--- PROBLEM STATEMENT ---
Report every line below that has the string "hockey" in it.

↓↓↓

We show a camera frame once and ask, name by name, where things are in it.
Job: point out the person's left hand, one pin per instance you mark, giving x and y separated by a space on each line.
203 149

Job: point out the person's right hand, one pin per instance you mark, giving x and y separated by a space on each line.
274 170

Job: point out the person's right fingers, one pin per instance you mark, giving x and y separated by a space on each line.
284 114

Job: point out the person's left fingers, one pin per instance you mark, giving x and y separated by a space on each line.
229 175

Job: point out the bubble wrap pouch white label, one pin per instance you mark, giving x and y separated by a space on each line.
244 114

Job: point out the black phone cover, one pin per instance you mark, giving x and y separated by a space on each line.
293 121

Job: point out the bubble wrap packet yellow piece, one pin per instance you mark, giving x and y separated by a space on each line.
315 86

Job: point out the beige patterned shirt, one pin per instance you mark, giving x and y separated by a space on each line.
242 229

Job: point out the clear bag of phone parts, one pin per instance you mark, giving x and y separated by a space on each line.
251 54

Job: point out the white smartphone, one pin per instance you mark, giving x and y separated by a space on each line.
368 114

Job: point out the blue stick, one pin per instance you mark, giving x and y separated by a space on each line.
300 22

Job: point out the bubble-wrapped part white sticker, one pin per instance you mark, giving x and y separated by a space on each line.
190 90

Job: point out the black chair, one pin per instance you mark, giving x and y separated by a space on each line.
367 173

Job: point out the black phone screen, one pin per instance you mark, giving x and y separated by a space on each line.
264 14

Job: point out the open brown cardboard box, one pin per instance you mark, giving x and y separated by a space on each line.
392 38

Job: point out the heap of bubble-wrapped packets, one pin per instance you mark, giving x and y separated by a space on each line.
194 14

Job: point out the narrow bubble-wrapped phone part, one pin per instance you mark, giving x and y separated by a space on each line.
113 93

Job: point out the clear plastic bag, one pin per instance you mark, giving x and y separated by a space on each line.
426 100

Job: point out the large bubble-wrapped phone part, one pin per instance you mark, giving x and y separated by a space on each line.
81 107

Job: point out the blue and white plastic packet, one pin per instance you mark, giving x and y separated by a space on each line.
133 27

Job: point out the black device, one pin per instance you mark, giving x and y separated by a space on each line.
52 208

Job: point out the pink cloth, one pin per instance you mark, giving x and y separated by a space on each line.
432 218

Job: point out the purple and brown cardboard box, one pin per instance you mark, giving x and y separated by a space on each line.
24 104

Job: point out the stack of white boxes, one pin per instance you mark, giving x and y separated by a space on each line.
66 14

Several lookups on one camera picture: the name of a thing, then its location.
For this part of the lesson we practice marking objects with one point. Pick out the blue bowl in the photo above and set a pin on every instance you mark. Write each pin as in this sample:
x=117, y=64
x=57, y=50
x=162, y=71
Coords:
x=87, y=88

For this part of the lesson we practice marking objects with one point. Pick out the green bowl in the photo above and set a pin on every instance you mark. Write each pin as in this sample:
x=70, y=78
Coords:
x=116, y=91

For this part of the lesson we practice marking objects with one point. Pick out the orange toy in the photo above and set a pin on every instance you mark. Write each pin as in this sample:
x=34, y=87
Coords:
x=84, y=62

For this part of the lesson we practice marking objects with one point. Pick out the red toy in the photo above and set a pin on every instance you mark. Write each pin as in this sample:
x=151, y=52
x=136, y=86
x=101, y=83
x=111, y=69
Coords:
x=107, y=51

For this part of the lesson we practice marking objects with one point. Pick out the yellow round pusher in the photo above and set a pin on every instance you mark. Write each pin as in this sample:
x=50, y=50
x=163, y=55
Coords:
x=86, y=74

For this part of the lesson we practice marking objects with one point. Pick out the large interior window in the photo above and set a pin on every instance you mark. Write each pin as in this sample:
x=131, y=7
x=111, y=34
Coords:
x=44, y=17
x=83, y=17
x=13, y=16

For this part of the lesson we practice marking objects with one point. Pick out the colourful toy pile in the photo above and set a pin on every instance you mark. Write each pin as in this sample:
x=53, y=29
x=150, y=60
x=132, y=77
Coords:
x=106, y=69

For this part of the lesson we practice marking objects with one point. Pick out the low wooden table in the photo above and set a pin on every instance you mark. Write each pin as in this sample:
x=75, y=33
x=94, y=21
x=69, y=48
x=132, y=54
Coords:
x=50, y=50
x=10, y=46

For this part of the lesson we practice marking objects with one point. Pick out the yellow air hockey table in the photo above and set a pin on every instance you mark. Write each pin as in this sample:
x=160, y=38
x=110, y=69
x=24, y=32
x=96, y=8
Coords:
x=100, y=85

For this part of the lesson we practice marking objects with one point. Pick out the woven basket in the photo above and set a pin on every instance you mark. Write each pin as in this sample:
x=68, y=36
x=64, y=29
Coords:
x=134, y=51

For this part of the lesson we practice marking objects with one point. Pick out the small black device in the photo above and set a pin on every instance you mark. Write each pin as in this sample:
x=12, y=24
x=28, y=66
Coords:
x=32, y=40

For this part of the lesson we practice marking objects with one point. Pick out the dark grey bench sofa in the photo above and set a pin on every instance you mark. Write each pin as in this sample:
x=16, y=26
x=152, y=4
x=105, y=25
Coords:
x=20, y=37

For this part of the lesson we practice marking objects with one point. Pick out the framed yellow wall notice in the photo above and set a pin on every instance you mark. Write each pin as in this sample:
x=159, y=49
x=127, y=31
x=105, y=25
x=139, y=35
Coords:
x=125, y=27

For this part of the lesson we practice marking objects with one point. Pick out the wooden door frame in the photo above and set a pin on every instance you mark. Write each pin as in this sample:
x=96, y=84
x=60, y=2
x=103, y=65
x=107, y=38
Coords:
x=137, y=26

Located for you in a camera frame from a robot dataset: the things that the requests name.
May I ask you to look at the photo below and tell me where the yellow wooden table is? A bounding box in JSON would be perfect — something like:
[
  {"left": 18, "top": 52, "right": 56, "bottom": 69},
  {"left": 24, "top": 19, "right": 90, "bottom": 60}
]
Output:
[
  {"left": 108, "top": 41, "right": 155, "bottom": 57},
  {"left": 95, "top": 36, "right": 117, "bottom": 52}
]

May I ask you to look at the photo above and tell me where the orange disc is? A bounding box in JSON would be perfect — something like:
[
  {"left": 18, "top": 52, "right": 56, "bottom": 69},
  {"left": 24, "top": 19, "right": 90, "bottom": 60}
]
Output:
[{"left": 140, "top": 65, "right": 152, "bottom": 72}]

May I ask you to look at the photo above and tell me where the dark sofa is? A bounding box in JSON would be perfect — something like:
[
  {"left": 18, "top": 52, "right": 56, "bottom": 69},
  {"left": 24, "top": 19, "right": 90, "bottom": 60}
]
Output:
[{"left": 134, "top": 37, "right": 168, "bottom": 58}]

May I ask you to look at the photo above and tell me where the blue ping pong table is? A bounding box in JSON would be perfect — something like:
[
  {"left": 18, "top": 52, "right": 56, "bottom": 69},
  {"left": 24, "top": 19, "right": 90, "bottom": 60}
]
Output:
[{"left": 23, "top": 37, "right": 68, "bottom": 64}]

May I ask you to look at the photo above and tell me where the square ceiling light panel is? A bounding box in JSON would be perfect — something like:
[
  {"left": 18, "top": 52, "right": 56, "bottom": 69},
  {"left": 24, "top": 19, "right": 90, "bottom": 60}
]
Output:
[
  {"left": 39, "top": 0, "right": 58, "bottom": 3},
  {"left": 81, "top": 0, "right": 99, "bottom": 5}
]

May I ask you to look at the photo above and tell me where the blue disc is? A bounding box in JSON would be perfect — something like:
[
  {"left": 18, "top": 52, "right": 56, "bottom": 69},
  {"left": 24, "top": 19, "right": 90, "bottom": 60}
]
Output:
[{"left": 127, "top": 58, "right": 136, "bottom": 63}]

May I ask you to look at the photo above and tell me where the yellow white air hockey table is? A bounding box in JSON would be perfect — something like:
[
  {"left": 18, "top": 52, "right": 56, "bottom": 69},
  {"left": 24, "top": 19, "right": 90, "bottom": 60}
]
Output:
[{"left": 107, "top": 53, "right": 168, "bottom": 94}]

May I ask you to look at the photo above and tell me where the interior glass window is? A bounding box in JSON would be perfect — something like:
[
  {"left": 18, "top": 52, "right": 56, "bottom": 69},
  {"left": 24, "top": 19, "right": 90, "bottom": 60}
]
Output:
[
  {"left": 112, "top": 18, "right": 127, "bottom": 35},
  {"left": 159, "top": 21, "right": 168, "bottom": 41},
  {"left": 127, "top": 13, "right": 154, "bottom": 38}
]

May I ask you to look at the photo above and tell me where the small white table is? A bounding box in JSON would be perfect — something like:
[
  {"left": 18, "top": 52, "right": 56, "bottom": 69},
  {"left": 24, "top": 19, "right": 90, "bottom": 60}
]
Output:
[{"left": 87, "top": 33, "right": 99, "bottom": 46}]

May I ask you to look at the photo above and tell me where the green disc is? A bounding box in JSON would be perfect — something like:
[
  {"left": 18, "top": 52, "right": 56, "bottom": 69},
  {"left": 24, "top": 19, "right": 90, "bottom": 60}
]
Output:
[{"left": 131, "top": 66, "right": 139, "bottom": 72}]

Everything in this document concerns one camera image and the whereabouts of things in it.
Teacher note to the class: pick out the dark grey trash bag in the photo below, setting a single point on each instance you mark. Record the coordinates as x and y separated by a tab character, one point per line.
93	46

↑↑↑

--- EXERCISE RESULT ---
For this part of the lesson we practice marking objects with one point. Pick out the yellow air hockey table in the photo above and set a pin on every instance you mark. Write each pin as in this sample:
May I ask you to look at the photo above and tell me where the yellow white air hockey table is? A bounding box in JSON would be perfect — something like:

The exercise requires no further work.